## Aim of the exercise
Copy out the listing that follows exactly, dropping every picture.

## Provided data

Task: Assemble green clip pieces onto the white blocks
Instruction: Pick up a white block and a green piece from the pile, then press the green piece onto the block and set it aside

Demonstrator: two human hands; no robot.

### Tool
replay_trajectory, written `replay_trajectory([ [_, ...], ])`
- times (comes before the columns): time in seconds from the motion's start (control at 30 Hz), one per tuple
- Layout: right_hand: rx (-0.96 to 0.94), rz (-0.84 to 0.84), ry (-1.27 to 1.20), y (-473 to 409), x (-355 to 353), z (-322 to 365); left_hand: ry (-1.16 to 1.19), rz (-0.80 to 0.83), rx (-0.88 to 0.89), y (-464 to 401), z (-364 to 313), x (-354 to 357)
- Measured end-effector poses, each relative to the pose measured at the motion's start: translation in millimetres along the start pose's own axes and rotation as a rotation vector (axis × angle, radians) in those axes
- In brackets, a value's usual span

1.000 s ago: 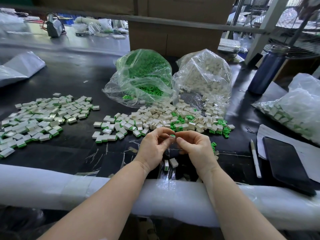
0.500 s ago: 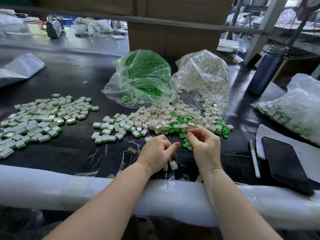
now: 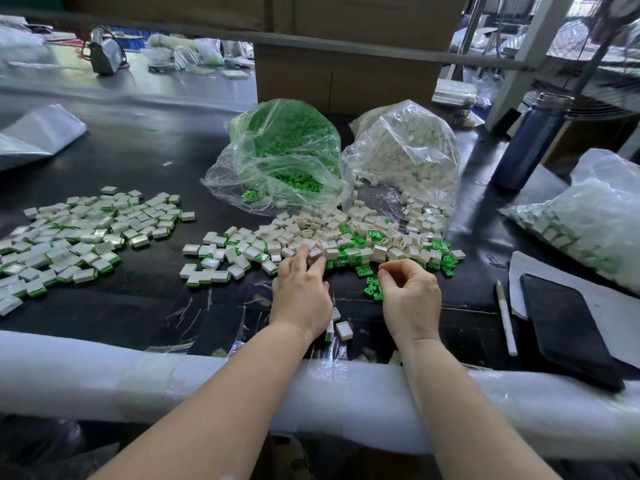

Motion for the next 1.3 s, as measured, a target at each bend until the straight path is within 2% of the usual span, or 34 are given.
replay_trajectory([
  [0.33, -0.113, 0.148, 0.403, 3, 7, -3, 0.232, -0.240, -0.016, 0, 4, -7],
  [0.63, -0.207, 0.146, 0.547, 4, 9, -3, 0.278, -0.275, -0.101, 1, 4, -13],
  [0.87, -0.266, 0.065, 0.434, 4, 6, -2, 0.040, -0.118, -0.007, -1, 5, -4],
  [1.2, -0.277, 0.035, 0.143, 7, 5, 5, 0.233, -0.296, -0.015, 1, 5, -9],
  [1.3, -0.263, 0.057, 0.035, 8, 4, 6, 0.395, -0.274, -0.031, 2, 3, -12],
])
Point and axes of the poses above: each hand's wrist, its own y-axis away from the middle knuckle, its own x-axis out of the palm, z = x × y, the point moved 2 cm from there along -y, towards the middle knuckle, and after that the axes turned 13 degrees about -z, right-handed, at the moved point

## Task response
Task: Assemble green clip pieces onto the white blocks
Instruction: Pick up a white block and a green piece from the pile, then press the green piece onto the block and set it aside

Demonstrator: two human hands; no robot.

### Tool
replay_trajectory, written `replay_trajectory([ [_, ...], ])`
- times (comes before the columns): time in seconds from the motion's start (control at 30 Hz), one per tuple
- Layout: right_hand: rx (-0.96 to 0.94), rz (-0.84 to 0.84), ry (-1.27 to 1.20), y (-473 to 409), x (-355 to 353), z (-322 to 365); left_hand: ry (-1.16 to 1.19), rz (-0.80 to 0.83), rx (-0.88 to 0.89), y (-464 to 401), z (-364 to 313), x (-354 to 357)
- Measured end-effector poses, each relative to the pose measured at the motion's start: translation in millimetres along the start pose's own axes and rotation as a rotation vector (axis × angle, radians) in those axes
- In brackets, a value's usual span

1.000 s ago: 
0.500 s ago: 
now: 

Motion for the next 1.3 s, as measured, a target at each bend until the straight path is within 2% of the usual span, or 34 are given.
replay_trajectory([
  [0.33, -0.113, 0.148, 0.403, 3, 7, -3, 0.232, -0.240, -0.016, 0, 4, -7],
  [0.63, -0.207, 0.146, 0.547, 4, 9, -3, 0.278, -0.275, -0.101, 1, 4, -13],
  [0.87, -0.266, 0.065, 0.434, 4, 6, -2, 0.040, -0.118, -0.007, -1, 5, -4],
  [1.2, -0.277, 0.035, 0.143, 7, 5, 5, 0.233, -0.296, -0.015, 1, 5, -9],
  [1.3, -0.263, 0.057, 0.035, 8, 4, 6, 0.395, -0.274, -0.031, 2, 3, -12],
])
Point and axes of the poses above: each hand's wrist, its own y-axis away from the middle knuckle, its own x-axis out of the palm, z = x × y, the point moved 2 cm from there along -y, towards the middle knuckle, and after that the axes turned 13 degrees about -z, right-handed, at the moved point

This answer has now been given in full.